Make an exact copy of the listing so that no picture is carried over.

=== Section Start ===

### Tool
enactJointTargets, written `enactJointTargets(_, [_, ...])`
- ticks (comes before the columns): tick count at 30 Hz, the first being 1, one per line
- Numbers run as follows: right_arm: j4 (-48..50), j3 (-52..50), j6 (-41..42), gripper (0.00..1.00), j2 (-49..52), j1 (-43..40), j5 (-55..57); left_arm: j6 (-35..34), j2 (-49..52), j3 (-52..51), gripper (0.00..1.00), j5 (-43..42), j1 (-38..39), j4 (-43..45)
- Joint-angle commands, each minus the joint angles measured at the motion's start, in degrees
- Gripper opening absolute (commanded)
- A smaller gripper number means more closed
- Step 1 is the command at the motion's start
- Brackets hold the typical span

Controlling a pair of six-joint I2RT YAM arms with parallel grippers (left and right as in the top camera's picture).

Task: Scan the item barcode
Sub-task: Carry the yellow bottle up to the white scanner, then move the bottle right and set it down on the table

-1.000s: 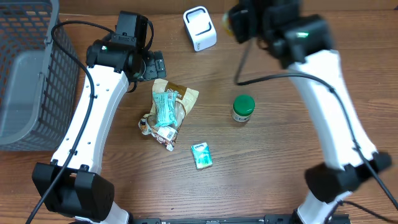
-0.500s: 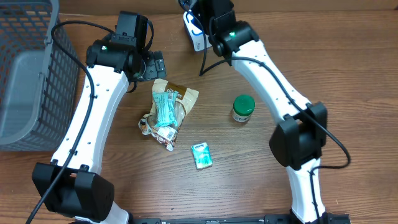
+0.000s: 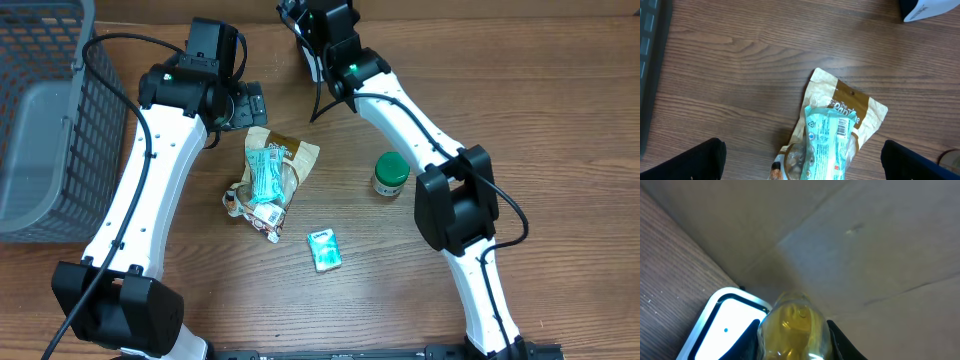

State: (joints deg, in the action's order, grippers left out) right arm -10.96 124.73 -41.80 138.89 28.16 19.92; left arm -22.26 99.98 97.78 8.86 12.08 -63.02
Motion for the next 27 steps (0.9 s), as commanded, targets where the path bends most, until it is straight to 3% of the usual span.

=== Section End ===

- **WRITTEN SOLUTION**
### Tool
enactJointTargets, written `enactJointTargets(_, [_, ...])`
- ticks (comes before the columns): tick count at 30 Hz, the first being 1, one per line
- Numbers run as follows: right_arm: j4 (-48..50), j3 (-52..50), j6 (-41..42), gripper (0.00..1.00), j2 (-49..52), j1 (-43..40), j5 (-55..57); left_arm: j6 (-35..34), j2 (-49..52), j3 (-52..51), gripper (0.00..1.00), j5 (-43..42), j1 (-38..39), j4 (-43..45)
- Joint-angle commands, each minus the joint angles measured at the motion's start, in degrees
- Gripper opening absolute (commanded)
- A smaller gripper number means more closed
- Step 1 is the command at the motion's start
- Brackets hold the typical span

Controlling a pair of six-joint I2RT YAM arms with parallel grippers (left and right as in the top camera's picture).

Task: Scan the item barcode
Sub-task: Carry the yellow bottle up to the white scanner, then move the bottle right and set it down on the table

-1.000s: 
-0.500s: 
+0.000s: 

State: (joints deg, in the action's order, grippers left out) right arm -10.96 124.73 -41.80 138.89 28.16 19.92; left arm -22.26 99.98 97.78 8.86 12.08 -63.02
Motion for the next 27 steps (0.9 s), as commanded, targets where the path bends most, until it is straight to 3% of the usual span.

There's nothing else to the answer.